• Your assignment: Copy the listing below letter for letter, passing over each picture.

• Data:
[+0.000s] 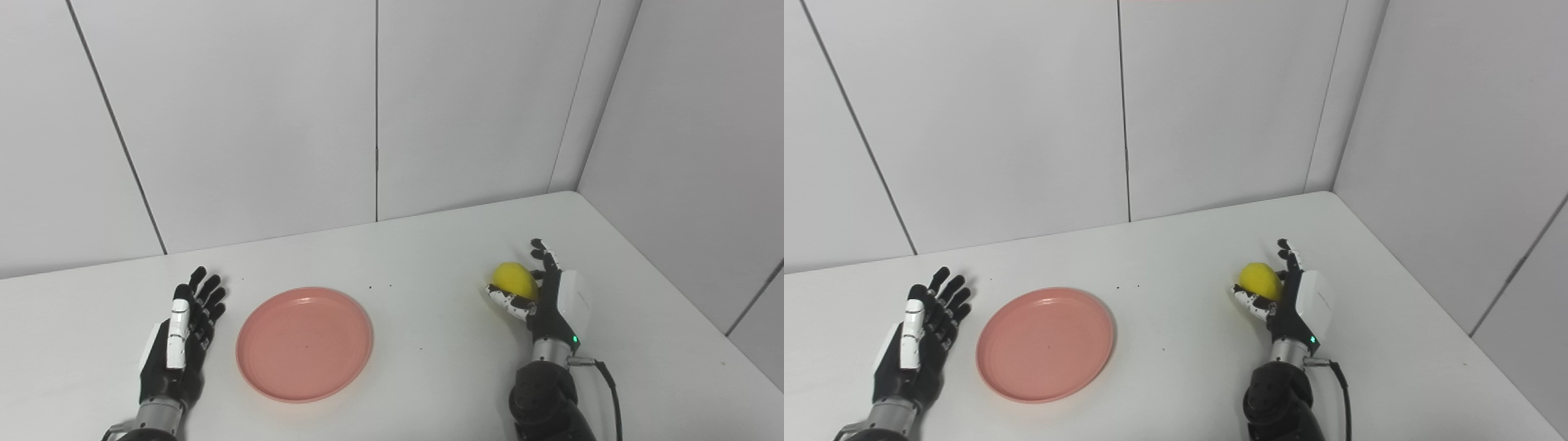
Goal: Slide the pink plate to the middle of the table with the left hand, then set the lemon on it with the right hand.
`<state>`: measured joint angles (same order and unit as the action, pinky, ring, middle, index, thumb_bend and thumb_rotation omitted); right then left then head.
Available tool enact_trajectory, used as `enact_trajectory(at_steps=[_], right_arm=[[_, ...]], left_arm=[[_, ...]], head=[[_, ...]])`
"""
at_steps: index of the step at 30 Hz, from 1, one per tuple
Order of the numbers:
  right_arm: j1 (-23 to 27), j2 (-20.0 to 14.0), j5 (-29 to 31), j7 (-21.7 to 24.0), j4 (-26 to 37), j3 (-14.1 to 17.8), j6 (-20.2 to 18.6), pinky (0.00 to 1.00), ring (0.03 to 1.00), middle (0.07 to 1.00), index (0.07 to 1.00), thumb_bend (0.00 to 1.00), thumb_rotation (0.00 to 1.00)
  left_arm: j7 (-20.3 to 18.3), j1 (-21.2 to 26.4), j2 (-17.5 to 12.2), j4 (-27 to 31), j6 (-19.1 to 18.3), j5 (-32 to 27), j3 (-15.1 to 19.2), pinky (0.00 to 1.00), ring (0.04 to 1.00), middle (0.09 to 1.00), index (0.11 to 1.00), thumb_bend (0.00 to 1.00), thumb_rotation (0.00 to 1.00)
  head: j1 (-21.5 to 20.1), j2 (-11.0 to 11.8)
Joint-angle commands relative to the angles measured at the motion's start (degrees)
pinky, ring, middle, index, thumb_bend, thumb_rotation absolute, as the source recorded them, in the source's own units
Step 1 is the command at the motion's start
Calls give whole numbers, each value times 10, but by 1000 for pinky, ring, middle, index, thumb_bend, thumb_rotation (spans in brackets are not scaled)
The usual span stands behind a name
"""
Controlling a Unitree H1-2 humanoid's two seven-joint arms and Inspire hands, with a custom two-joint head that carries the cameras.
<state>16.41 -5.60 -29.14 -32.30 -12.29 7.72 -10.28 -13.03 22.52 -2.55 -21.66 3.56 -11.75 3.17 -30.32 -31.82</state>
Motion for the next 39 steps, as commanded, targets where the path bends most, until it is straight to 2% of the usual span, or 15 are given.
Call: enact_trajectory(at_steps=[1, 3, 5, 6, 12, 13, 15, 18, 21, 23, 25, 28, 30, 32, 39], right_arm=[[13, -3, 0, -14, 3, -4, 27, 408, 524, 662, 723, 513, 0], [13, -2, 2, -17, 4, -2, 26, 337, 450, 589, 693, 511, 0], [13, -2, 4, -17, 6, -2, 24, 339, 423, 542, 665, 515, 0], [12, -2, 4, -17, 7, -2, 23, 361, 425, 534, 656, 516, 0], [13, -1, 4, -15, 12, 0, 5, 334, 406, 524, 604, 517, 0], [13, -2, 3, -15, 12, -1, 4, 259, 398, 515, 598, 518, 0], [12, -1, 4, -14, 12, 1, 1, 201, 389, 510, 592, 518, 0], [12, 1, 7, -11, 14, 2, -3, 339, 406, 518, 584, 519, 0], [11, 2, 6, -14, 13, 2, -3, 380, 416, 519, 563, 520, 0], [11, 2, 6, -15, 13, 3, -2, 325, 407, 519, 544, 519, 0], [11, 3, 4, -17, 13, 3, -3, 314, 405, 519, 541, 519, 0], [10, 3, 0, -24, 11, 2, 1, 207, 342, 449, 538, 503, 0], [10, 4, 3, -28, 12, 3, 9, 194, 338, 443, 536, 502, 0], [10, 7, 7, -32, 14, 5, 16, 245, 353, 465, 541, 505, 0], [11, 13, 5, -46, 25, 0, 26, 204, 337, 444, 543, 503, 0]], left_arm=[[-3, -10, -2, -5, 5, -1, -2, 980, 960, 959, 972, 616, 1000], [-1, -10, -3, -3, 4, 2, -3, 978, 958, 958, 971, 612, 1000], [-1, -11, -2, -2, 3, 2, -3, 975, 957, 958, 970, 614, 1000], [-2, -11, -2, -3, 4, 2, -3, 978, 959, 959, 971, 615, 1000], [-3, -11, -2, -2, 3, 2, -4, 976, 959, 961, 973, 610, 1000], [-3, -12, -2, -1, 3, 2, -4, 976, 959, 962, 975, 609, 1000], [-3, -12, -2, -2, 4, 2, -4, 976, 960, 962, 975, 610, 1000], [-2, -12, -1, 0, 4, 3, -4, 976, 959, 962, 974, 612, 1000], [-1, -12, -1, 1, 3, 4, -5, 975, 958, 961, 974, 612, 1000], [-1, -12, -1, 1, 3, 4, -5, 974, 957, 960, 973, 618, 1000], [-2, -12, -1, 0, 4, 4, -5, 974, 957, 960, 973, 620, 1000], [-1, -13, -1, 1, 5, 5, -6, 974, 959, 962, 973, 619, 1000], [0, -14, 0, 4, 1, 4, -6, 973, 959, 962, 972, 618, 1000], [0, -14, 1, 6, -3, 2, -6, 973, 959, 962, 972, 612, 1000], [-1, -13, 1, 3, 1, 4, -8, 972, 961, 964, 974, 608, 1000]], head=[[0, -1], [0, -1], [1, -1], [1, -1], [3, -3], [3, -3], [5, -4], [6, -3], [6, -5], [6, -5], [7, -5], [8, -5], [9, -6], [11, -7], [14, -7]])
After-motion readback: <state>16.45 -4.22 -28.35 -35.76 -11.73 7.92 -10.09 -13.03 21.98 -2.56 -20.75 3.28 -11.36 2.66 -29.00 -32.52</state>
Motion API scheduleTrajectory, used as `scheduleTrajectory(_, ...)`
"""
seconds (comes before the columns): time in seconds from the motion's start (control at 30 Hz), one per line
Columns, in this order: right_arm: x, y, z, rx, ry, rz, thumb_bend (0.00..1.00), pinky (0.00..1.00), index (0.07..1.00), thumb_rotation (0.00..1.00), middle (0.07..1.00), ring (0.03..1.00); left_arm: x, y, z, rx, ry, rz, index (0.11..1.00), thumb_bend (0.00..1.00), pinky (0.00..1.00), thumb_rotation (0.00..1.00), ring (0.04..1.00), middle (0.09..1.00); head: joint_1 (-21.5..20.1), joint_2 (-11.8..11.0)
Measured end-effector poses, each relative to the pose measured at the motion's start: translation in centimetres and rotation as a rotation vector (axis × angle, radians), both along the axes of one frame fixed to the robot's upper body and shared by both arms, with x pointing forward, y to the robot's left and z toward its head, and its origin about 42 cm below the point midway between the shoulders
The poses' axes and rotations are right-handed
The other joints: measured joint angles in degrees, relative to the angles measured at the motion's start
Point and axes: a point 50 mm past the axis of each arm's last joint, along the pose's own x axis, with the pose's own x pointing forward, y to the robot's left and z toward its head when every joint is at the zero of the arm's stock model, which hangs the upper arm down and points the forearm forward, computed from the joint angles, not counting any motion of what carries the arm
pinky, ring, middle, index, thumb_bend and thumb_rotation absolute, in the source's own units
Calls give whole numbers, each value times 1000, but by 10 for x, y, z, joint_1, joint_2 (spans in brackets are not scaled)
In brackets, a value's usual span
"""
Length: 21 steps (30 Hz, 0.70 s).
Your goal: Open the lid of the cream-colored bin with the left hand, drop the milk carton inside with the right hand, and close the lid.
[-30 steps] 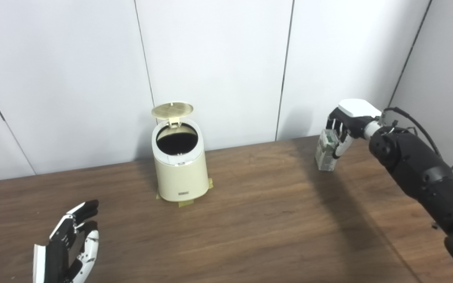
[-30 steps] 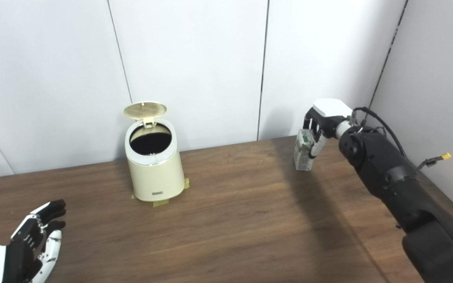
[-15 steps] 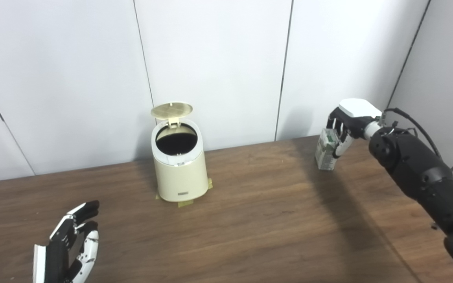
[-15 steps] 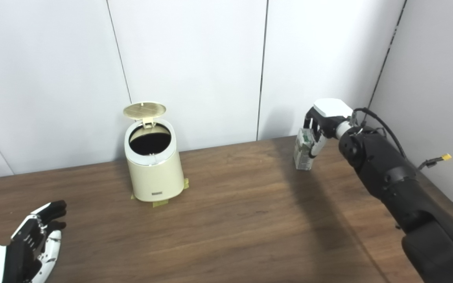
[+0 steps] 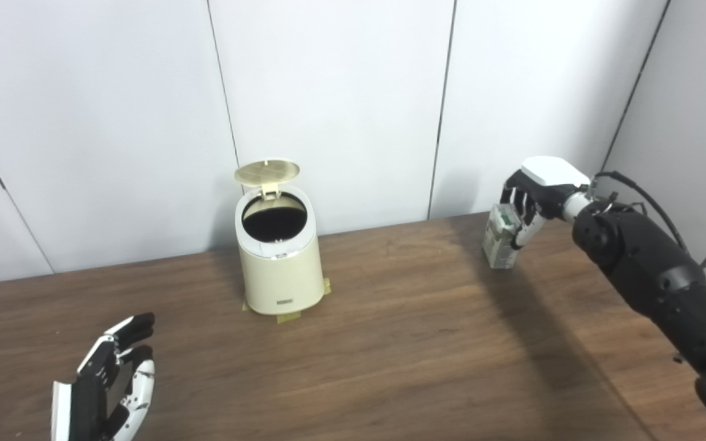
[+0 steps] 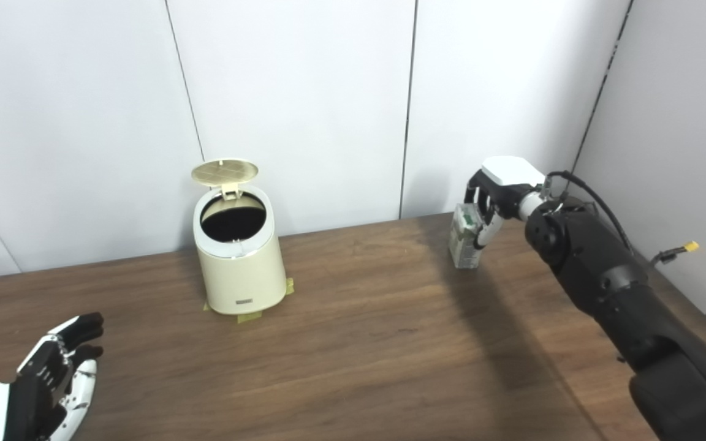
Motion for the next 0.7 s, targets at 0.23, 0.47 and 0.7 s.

• Reply to the task:
[+0.000s] 
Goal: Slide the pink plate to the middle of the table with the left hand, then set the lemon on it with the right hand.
`<state>`: measured joint angles (same order and unit as the action, pinky, ring, middle, index, thumb_bend and thumb_rotation omitted); right then left then head.
Available tool enact_trajectory, used as `enact_trajectory(at_steps=[_], right_arm=[[_, ...]], left_arm=[[_, ...]], head=[[_, ...]])`
"""
at_steps: index of the step at 30 Hz, from 1, one per tuple
Order of the numbers:
  right_arm: j1 (-23 to 27), j2 (-20.0 to 14.0), j5 (-29 to 31), j7 (-21.7 to 24.0), j4 (-26 to 37), j3 (-14.1 to 17.8), j6 (-20.2 to 18.6), pinky (0.00 to 1.00), ring (0.03 to 1.00), middle (0.07 to 1.00), index (0.07 to 1.00), thumb_bend (0.00 to 1.00), thumb_rotation (0.00 to 1.00)
  left_arm: j7 (-20.3 to 18.3), j1 (-21.2 to 26.4), j2 (-17.5 to 12.2), j4 (-27 to 31), j6 (-19.1 to 18.3), j5 (-32 to 27), j3 (-15.1 to 19.2), pinky (0.00 to 1.00), ring (0.04 to 1.00), middle (0.09 to 1.00), index (0.11 to 1.00), thumb_bend (0.00 to 1.00), thumb_rotation (0.00 to 1.00)
  head: j1 (-21.5 to 20.1), j2 (-11.0 to 11.8)
Joint-angle commands relative to the angles measured at the motion's start (degrees)
pinky, ring, middle, index, thumb_bend, thumb_rotation absolute, as the source recorded them, in the source's own units
Step 1 is the command at the motion's start
Calls give whole numbers, each value times 10, but by 1000 for pinky, ring, middle, index, thumb_bend, thumb_rotation (spans in brackets are not scaled)
The usual span stands behind a name
"""
Controlling a Unitree H1-2 humanoid's two seven-joint arms and Inspire hands, with a custom two-joint head that carries the cameras.
<state>16.41 -5.60 -29.14 -32.30 -12.29 7.72 -10.28 -13.03 22.52 -2.55 -21.66 3.56 -11.75 3.17 -30.32 -31.82</state>
Motion for the next 39 steps, as commanded, targets where the path bends most, until it is straight to 2% of the usual span, or 15 are given.
Call: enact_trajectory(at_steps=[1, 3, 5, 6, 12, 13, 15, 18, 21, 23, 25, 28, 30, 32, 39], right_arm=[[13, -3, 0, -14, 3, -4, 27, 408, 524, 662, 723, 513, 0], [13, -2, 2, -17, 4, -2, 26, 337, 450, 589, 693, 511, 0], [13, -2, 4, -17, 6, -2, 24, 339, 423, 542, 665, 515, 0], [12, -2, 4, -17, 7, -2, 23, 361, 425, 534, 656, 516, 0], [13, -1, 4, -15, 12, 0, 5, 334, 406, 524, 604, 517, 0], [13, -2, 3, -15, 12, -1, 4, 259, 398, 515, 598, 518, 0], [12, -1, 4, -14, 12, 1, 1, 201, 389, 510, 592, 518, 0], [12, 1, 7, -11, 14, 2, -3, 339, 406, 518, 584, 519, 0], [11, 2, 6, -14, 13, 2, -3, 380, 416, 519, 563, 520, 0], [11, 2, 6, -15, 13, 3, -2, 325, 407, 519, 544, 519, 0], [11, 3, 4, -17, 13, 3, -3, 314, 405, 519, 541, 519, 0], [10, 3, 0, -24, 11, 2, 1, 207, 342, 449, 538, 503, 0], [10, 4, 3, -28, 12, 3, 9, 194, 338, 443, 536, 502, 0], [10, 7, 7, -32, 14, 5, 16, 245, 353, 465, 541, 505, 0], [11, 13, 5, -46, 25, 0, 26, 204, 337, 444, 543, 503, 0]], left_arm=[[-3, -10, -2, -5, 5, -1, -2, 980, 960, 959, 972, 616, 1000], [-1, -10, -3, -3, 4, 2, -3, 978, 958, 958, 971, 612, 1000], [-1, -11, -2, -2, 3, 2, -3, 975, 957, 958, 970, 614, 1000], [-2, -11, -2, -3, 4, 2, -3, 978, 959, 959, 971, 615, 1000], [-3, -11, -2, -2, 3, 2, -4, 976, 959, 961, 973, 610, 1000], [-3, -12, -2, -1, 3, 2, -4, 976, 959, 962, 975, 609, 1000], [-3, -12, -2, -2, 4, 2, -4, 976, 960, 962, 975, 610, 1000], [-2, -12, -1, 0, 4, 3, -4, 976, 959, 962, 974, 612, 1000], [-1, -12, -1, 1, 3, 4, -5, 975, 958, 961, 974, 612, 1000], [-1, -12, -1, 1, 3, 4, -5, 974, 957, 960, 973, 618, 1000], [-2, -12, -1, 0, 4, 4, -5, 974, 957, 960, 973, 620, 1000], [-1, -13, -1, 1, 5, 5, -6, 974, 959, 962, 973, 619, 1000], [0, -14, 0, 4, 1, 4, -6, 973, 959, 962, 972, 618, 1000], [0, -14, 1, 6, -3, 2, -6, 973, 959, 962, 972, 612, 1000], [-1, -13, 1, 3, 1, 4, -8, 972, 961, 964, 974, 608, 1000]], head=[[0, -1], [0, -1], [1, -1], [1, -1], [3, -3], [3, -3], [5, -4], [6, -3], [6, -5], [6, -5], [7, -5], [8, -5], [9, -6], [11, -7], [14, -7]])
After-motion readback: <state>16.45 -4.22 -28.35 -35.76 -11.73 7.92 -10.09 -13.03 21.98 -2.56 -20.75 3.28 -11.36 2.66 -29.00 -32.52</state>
Motion API scheduleTrajectory, used as `scheduleTrajectory(_, ...)`
"""
seconds (comes before the columns): time in seconds from the motion's start (control at 30 Hz), one per line
Columns, in this order: right_arm: x, y, z, rx, ry, rz, thumb_bend (0.00..1.00), pinky (0.00..1.00), index (0.07..1.00), thumb_rotation (0.00..1.00), middle (0.07..1.00), ring (0.03..1.00); left_arm: x, y, z, rx, ry, rz, index (0.11..1.00), thumb_bend (0.00..1.00), pinky (0.00..1.00), thumb_rotation (0.00..1.00), ring (0.04..1.00), middle (0.09..1.00); head: joint_1 (-21.5..20.1), joint_2 (-11.8..11.0)
Measured end-effector poses, each relative to the pose measured at the motion's start: translation in centimetres and rotation as a rotation vector (axis × angle, radians), both along the axes of one frame fixed to the robot's upper body and shared by both arms, with x pointing forward, y to the robot's left and z toward its head, and its origin about 42 cm below the point midway between the shoulders
The poses' axes and rotations are right-handed
The other joints: measured joint angles in degrees, relative to the angles measured at the motion's start
Point and axes: a point 50 mm past the axis of each arm's last joint, along the pose's own x axis, with the pose's own x pointing forward, y to the robot's left and z toward its head when every joint is at the zero of the arm's stock model, which hangs the upper arm down and points the forearm forward, computed from the joint angles, not counting any motion of what carries the arm
pinky, ring, middle, index, thumb_bend and thumb_rotation absolute, in the source's own units
Calls give whole numbers, each value times 1000, but by 10 for x, y, z, joint_1, joint_2 (spans in brackets are not scaled)
In brackets, a value's usual span
"""
Length: 21 steps (30 Hz, 0.70 s).
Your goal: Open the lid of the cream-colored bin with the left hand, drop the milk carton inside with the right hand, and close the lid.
[-30 steps] 
[-30 steps] 
[-15 steps] 
[-15 steps] 
[+0 steps] 
[+0 steps] 
Motion for the next 0.7 s, targets at 0.23, 0.47 and 0.7 s.

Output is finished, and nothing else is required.